One trillion seconds equals 31,688 years. 34 trillion seconds equals 1,077,392 years. Let that sink in — it is truly a number that is difficult to fathom. All of us need to get the attention of our government officials and demand they get on top of this staggering $34 trillion debt by enacting a combination of additional revenue increases and spending cuts before it's (if it's not already) too late.
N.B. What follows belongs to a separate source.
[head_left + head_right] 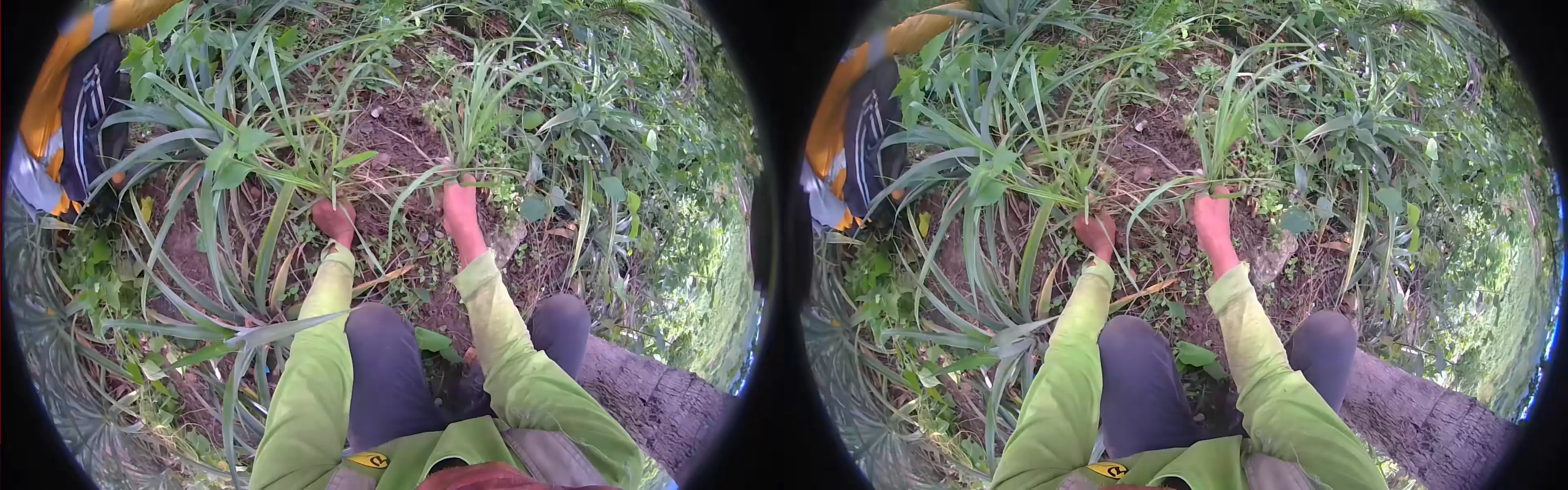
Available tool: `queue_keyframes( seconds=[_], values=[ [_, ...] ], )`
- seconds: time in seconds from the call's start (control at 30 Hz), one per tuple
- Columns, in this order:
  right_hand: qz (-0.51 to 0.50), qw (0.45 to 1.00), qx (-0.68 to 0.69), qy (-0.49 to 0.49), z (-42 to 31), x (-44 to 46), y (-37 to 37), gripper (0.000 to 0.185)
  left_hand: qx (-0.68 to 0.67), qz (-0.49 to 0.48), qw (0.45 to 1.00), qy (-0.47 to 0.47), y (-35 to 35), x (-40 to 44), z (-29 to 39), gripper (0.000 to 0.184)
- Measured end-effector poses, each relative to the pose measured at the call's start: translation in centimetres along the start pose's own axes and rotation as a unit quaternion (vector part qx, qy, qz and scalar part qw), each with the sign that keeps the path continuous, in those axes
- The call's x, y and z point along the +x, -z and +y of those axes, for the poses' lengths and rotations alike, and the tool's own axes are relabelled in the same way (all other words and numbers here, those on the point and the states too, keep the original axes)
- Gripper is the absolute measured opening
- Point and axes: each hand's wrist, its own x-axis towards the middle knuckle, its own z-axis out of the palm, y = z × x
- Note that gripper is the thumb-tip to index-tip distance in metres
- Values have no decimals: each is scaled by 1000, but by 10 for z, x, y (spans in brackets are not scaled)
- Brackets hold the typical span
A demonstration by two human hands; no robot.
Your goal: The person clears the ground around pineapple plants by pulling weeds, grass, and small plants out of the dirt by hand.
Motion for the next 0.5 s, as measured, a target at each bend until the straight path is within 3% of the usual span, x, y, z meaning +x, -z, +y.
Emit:
queue_keyframes(
  seconds=[0.03,0.1,0.17,0.2,0.23,0.3,0.33,0.37,0.4,0.43,0.47,0.5],
  values=[
    [-56,995,-82,7,-11,-10,2,28,-24,43,998,-29,-4,-2,-5,16],
    [-65,984,-154,61,-40,-25,10,25,-94,30,995,-32,-5,-5,-16,18],
    [-87,940,-289,157,-72,-32,15,31,-26,-7,999,-35,-6,-2,-19,30],
    [-81,929,-347,101,-91,-27,21,29,9,-86,996,18,-9,3,-22,31],
    [-100,944,-279,147,-115,-36,21,21,5,-83,996,14,-3,3,-21,31],
    [-114,963,-188,156,-166,-53,22,22,-119,-88,989,-4,8,3,-17,29],
    [-112,962,-188,161,-183,-59,27,22,-143,-84,986,4,14,4,-10,35],
    [-105,977,-103,156,-200,-63,33,24,-147,-80,986,0,21,4,-2,35],
    [-98,984,-16,149,-212,-67,35,26,-171,-125,977,12,48,6,23,37],
    [-100,983,-14,154,-214,-69,36,26,-192,-169,966,24,65,7,35,39],
    [-20,982,23,189,-207,-65,36,32,-61,-255,965,18,63,18,40,41],
    [63,972,60,220,-193,-59,41,38,-62,-252,966,15,59,18,47,41]
  ],
)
Richard Trickel, Crosslake
PUBLIC EMPLOYEES
They expect what all should get
I take exception to the online headline "Local governments struggle to pay for the generous benefits public workers have come to expect" (StarTribune.com, Jan. 18). The characterization of receiving a livable wage and reasonable retirement as "generous" is absurd. It is the bare minimum that any worker should expect. The question isn't why public employees get these basics, but rather why private ones don't. The United States is alone among industrialized nations in the way it denies workers basic protection and benefits. Private sector workers ought to be angry — not at public employees but at their bosses and the corporate executives that take their labor without just compensation and protections.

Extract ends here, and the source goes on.